Coeur d'Alene Press | UPDATED 12 years, 10 months AGO
| March 7, 2012 9:00 PM

The problem with so-called religious conservatives is that they are not content to simply PRACTICE their religion in a country that guarantees their right to do so. They want to RUN that country politically. One of the problems with that is that the practice of their religion is, in part, to seek to prevent others from freely practicing a different religion. When the basis for a particular sect of any religion is to aggressively proselytize and convert it creates problems. It’s problematic because it ends up being as intrusive in the lives of other people as they feel others’ beliefs are intrusive in theirs. It fails the test of being considerate of other people’s beliefs.

Consider the Amish. When it’s time to raise a barn they throw in and raise it together for “one of their own,” a form of religious socialism, a kind of “all for one and one for all” approach to their social interaction. Many people admire this quality in them. They may not PRACTICE it, but they admire it. For a long time, in a culture where many people scoffed at their doing so, the Amish went to town for supplies in a horse and buggy. The difference is they were not out to see to it that everyone else in the country had to do the same thing. They were content to practice their religion in a country that secured their right to do so.

Religious conservatives are more aggressive. They are not content in this way. They see a world they want to run. This attitude is what leads to the kind of religious zeal that gets them more interested in controlling other people’s practices than in just being free to practice their own. This kind of zeal is what creates religious wars. This kind of zeal led to the Crusades, for example, a horrid, bloody exercise in imposing one’s religious beliefs on others.

Awareness of this danger forms the center of gravity for the founding fathers’ idea of separation of church and state. They knew that there was a BIG DIFFERENCE between the practice of religious freedom and religion as over-arching GOVERNMENT.

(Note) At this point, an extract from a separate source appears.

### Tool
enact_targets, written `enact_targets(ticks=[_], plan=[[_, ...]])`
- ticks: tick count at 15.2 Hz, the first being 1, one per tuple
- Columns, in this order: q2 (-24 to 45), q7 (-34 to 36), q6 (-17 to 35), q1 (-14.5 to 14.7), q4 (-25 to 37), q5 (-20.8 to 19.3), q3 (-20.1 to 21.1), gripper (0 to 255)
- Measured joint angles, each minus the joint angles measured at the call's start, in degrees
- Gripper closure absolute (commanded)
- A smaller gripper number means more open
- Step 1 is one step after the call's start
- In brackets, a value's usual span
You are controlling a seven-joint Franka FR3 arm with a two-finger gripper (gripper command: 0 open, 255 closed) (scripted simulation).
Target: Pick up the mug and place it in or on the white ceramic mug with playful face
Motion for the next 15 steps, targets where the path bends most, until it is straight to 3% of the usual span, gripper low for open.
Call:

Just because this concept is easy to grasp for most people does not mean that everyone understands it. One of the safeguards of Democracy is that the voice of the people is diverse. While this diversity makes decision-making somewhat more cumbersome at times, it also prevents the decisions that affect us all from being made by one small group of people.

This is a good thing. This is a uniquely American value. We ought to hang onto it.